◆ ABOUT THIS EXERCISE
Find the line containing "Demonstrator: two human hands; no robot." in the records below. Copy exactly that line and each one after it, ending at the line containing "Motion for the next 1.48", and nothing more.

RECORDED DATA Start Marker

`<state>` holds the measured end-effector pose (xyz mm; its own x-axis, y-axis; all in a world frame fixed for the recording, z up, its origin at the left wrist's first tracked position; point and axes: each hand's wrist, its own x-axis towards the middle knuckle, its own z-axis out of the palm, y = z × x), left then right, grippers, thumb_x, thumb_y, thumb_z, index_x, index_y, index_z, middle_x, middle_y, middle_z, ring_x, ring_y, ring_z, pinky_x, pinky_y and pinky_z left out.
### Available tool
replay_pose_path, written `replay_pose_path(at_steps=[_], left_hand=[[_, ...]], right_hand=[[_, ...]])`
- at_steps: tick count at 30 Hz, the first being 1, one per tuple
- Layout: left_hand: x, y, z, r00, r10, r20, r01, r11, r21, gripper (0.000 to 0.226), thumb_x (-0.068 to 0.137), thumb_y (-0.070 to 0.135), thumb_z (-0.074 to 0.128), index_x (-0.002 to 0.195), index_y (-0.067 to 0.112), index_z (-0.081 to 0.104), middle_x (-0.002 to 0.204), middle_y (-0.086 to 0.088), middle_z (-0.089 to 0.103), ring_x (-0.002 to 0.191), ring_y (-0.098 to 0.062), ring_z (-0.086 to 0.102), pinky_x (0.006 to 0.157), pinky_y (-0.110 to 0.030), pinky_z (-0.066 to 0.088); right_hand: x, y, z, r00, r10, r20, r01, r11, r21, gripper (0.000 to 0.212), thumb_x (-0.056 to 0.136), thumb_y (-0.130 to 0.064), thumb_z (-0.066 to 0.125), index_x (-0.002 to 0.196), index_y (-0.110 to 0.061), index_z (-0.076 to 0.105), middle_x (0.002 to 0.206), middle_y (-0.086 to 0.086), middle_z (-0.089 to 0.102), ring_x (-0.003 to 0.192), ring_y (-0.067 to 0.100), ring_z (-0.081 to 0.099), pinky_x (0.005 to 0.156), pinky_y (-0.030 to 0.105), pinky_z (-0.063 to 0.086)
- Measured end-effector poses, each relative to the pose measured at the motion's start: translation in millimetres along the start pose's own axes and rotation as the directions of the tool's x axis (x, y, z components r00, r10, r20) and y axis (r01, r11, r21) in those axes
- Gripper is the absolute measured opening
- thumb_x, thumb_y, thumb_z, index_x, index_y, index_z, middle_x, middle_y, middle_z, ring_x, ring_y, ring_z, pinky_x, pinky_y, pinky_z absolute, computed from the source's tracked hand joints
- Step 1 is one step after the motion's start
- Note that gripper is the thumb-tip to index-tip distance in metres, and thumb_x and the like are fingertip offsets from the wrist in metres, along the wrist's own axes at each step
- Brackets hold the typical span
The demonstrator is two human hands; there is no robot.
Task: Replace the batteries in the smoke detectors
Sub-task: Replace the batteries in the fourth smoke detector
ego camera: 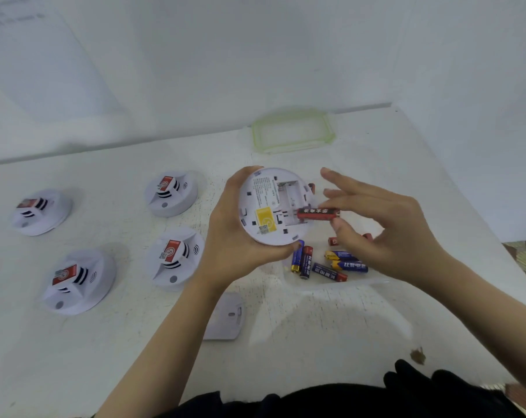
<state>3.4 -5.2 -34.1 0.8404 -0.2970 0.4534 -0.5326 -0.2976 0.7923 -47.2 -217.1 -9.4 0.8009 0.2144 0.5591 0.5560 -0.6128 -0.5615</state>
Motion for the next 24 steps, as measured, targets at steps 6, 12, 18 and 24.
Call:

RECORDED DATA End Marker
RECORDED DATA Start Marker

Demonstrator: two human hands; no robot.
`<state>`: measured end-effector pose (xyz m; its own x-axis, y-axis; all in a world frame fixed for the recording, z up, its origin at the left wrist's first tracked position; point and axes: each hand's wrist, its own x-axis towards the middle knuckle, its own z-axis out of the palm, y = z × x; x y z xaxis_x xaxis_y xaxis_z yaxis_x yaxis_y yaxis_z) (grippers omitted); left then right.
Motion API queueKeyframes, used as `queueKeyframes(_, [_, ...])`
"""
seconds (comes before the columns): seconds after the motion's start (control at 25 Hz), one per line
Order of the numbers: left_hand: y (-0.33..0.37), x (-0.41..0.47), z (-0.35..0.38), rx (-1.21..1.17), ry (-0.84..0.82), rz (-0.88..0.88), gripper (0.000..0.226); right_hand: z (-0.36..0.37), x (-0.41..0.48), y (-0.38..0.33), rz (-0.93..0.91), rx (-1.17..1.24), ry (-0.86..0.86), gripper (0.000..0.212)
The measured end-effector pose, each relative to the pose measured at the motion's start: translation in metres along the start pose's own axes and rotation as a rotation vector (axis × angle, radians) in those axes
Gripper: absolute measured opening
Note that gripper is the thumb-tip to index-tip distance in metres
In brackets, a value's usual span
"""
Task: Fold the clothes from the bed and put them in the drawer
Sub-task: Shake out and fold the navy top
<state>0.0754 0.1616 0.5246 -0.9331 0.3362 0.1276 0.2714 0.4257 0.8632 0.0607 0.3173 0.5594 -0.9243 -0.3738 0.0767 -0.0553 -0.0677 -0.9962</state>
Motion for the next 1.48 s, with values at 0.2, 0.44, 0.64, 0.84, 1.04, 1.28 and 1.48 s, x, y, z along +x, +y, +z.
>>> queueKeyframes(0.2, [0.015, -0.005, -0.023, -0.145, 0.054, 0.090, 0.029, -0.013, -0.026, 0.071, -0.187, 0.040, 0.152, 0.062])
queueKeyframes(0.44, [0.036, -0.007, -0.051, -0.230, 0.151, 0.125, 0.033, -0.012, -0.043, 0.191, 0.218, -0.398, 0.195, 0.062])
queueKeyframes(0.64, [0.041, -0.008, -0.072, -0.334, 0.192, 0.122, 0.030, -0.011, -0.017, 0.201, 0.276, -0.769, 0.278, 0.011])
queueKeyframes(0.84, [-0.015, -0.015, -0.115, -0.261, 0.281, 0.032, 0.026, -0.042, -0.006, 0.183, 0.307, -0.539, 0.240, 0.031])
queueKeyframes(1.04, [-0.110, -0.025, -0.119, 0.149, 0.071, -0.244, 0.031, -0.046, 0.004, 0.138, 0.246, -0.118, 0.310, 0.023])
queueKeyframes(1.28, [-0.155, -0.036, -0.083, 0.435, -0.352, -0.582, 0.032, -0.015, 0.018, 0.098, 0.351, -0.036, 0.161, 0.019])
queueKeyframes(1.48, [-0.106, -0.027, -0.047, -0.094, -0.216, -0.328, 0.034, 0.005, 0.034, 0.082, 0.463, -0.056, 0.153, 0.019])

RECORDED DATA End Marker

◆ ANSWER SECTION
Demonstrator: two human hands; no robot.
`<state>`: measured end-effector pose (xyz m; its own x-axis, y-axis; all in a world frame fixed for the recording, z up, its origin at the left wrist's first tracked position; point and axes: each hand's wrist, its own x-axis towards the middle knuckle, its own z-axis out of the palm, y = z × x; x y z xaxis_x xaxis_y xaxis_z yaxis_x yaxis_y yaxis_z) (grippers omitted); left then right.
Motion API queueKeyframes, used as `queueKeyframes(_, [_, ...])`
"""
seconds (comes before the columns): seconds after the motion's start (control at 25 Hz), one per line
Order of the numbers: left_hand: y (-0.33..0.37), x (-0.41..0.47), z (-0.35..0.38), rx (-1.21..1.17), ry (-0.84..0.82), rz (-0.88..0.88), gripper (0.000..0.226); right_hand: z (-0.36..0.37), x (-0.41..0.48), y (-0.38..0.33), rz (-0.93..0.91), rx (-1.17..1.24), ry (-0.86..0.86), gripper (0.000..0.212)
The measured end-effector pose, each relative to the pose measured at the motion's start: translation in metres along the start pose's own axes and rotation as a rotation vector (axis × angle, radians) in those axes
Gripper: absolute measured opening
Note that gripper is the thumb-tip to index-tip distance in metres
In brackets, a value's usual span
"""
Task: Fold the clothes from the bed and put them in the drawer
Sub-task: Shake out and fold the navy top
<state>0.0754 0.1616 0.5246 -0.9331 0.3362 0.1276 0.2714 0.4257 0.8632 0.0607 0.3173 0.5594 -0.9243 -0.3738 0.0767 -0.0553 -0.0677 -0.9962</state>
Motion for the next 1.48 s, with values at 0.2, 0.44, 0.64, 0.84, 1.04, 1.28 and 1.48 s, x, y, z along +x, +y, +z.

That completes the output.